I was asked to draw a histogram with normal distribution overlay over our data. Our data is an array of doubles with unlimited range. The idea is next:
- Split all my values into buckets (I call them steps in my code)
- Find all values that happen to be inside each bucket
- Calculate the number of items in the bucket and divide them on the number of the items overall
- Calculate mu as avg(values)
- Calculate variance as avg([(each value - mu)^2])
- Draw overlay with formula: 1. / Sqrt(2 * Pi * var)* e^((-(x - mean)^2 / 2 / var)
Here is what I wrote so far:
double[] values;
const int StepsNumber = 30;
// Choosing the size of each bucket
double step = (values.Max() - values.Min())/StepsNumber;
double mean = values.Average();
double deviationSq = values.Select(x => Math.Pow(x - mean, 2)).Average();
var bucketeer = new Dictionary<double, double>();
for (double curr = values.Min(); curr <= values.Max(); curr += step)
{
// Counting the values that can be put in the bucket and dividing them on values.Count()
var count = values.Where(x => x >= fromVal && x < fromVal + step).Count();
bucketeer.Add(fromVal, count / values.Count());
}
// Then I build normal distribution overlay
var overlayData = new LineSeries();
int x0 = values.Min();
int x1 = values.Max();
for (int i = 0; i < n; i++)
{
double x = x0 + (x1 - x0) * i / (n - 1);
double f = 1.0 / Math.Sqrt(2 * Math.PI * varianceSq) * Math.Exp(-(x - mean) * (x - mean) / 2 / varianceSq);
overlayData .Points.Add(new DataPoint(x, f));
}
// And draw everything
plotModel.Series.Add(overlayData);
foreach (var pair in bucketeer.OrderBy(x => x.Key))
{
columnSeries.Items.Add(new RectangleBarItem(pair.Key, 0, pair.Key + step, pair.Value));
}
plotModel.Series.Add(columnSeries);
But the result looks a bit strange:
The histogram does not seem to match the overlay.
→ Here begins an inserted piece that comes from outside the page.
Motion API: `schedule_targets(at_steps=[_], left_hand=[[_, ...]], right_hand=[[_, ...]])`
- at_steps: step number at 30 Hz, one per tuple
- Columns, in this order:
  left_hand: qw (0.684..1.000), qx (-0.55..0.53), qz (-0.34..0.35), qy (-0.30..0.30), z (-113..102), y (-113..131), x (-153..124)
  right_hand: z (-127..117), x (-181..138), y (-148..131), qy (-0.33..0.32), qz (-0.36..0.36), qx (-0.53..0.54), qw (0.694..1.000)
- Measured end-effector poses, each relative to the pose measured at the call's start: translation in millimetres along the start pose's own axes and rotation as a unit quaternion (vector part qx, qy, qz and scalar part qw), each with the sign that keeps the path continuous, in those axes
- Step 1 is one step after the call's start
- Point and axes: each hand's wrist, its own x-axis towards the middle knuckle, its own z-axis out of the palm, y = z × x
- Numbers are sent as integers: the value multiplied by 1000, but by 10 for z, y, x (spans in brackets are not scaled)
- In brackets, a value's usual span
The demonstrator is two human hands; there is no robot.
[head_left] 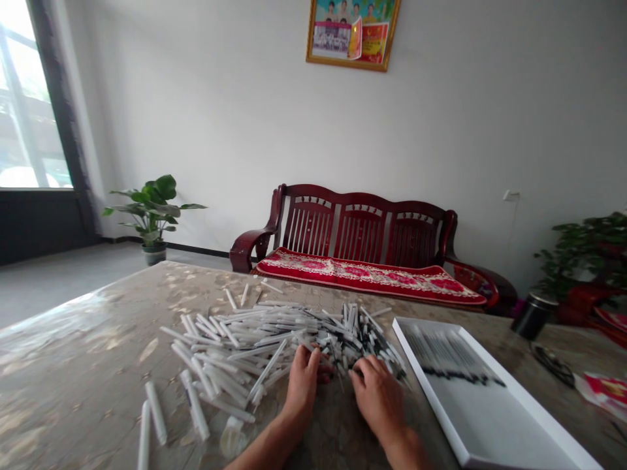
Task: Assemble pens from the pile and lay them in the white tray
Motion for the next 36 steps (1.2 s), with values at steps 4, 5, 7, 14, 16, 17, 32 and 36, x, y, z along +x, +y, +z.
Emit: schedule_targets(at_steps=[4, 5, 7, 14, 16, 17, 32, 36], left_hand=[[1000, -19, -17, 7, 5, -8, 12], [999, -25, -23, 11, 5, -5, 12], [999, -37, -32, 15, 3, 7, 10], [990, -137, -15, 17, 4, 83, 10], [986, -160, -14, 32, -5, 101, 29], [984, -171, -14, 37, -13, 111, 41], [971, -231, -26, 58, -65, 204, 67], [969, -238, -32, 61, -65, 216, 67]], right_hand=[[17, -21, -216, -46, -15, -9, 999], [27, -21, -238, -54, -15, -14, 998], [52, -17, -233, -64, -8, -20, 998], [176, -29, 39, -9, 22, 141, 990], [196, -37, 94, 16, 4, 228, 974], [199, -40, 112, 23, -1, 256, 966], [190, -27, 195, 13, -3, 304, 953], [190, -26, 199, 22, -1, 306, 952]])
It feels like I'm missing something - either calculating buckets wrong, or have a mistake in the math.
This question's pretty stale now, but I found it while trying to do something similar, so I'll offer this advice:
Firstly, the
varianceSq
variable should actually be the variance (or standard deviation squared).Secondly, the standard formula to calculate
f
from the mean and standard deviation makes a curve which has an area of 1 below it. To match the histogram you need to scale the values up by the total area of the histogram rectanglesi.e.
y = f * (bar width * total of bar heights)
.